Observateurs perplexes
En l’état actuel – mais qui change d’une semaine sur l’autre – les observateurs relèvent selon leurs orientations politiques, soit un effet de turbulence administrative dans un dossier très médiatisé et complexe (sécurité du patrimoine, relations avec la direction du Louvre, attentes parlementaires). Pour d’autres, le manque de résultats tangibles jusque-là sur certaines réformes annoncées, est associé à une forme d’« imprécision » ou de « difficulté d’arbitrage » D’autres enfin, dénoncent le rôle politique accru du chef de l’État, Emmanuel Macron, sur des sujets très sensibles symboliquement (patrimoine national, musées historiques), ce qui peut donner l’impression que certains dossiers « glissent » vers le domaine réservé de la présidence, ou du moins qu’ils ne se résolvent pas simplement à l’échelle ministérielle.

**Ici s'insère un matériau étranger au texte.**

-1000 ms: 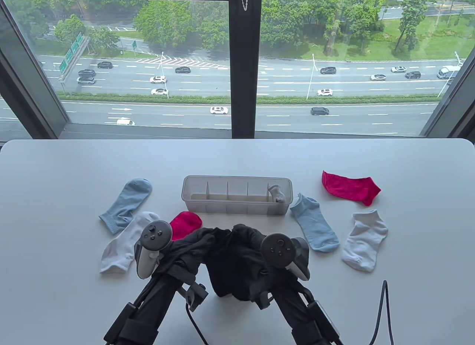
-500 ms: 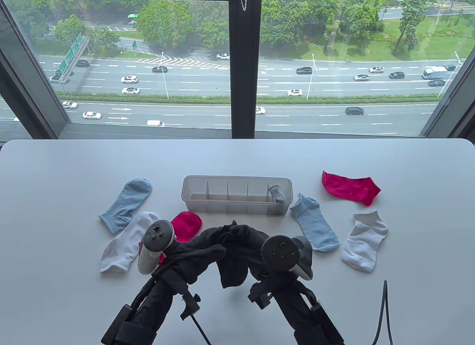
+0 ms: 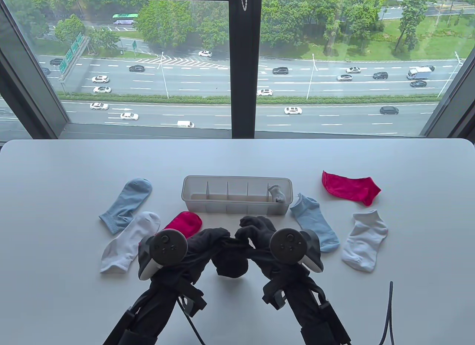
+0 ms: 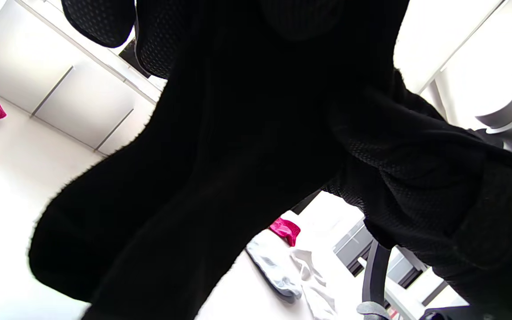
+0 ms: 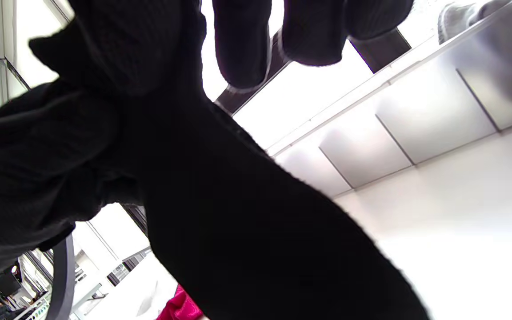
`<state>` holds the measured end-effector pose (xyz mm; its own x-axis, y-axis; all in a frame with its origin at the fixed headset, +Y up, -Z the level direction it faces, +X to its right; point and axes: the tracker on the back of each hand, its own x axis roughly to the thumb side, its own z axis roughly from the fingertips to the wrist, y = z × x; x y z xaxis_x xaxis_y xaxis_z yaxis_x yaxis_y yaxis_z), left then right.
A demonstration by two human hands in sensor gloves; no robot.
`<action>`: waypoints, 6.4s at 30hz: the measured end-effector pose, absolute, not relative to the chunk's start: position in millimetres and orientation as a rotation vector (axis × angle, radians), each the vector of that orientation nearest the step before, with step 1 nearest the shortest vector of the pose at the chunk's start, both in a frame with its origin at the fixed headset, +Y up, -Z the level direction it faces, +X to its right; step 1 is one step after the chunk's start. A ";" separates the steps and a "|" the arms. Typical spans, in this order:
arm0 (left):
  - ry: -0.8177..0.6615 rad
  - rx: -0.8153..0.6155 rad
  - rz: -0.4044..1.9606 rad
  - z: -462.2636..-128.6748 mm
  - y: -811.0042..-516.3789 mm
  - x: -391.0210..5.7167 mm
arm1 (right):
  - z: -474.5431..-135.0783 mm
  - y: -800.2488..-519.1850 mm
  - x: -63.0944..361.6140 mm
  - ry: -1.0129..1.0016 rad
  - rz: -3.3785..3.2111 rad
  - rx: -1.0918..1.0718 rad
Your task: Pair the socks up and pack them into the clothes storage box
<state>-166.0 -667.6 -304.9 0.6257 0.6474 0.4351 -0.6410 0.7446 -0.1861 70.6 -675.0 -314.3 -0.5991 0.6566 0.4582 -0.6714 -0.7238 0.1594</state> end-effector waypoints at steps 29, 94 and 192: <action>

Ces observations mesurées traduisent une certaine pusillanimité de la presse. Il est vrai que Rachida Dati n’a pas ouvertement reconnu – ce n’est pas son genre – une « impuissance » ou un « échec » sur ce dossier. Tout se passe dans un cadre d’audition parlementaire et de dépêches AFP. Il n’y a pas non plus de tribunes massives dans les grands quotidiens ou éditoriaux virulents transformant ce retrait en une attaque frontale contre la ministre comme responsable unique, même si l’on retrouve des critiques parlementaires rapportées. La presse relaye surtout les faits et un contexte de tensions institutionnelles, sans trancher catégoriquement entre un « cafouillage » ministériel ou un déplacement du centre de gravité politique vers l’Élysée.
Il en ira sans doute autrement lorsque Laurence des Cars sera entendue mercredi 25 février (en public ou à huis clos, ce n’est pas tranché) devant la même Commission parlementaire que la ministre, elle aussi, peut-être, sur le départ.
Laurence des Cars, à nouveau sur le gril
Nous ne prenons pas grand risque à imaginer les questions qui lui seront posées : en premier lieu sur le calendrier et le sens du report sine die du jury. Également sur les perspectives de relance ou de réorganisation du concours du plan Nouvelle Renaissance.
Et aussi une interrogation sur la gouvernance interne du musée et la capacité de la direction à mener un tel projet d’envergure. Et enfin sur les implications politiques et budgétaires d’un tel report, en pleine campagne électorale, surtout après les critiques des syndicats et des parlementaires.
Même si le silence assourdissant du Premier ministre n’est pas inhabituel dans ce type de dossier culturel, surtout à cette étape où aucune crise ouverte gouvernementale n’a été relayée sur cette affaire — il signifie que la coordination politique autour du projet reste pour l’instant entre l’Élysée et les acteurs directs du musée.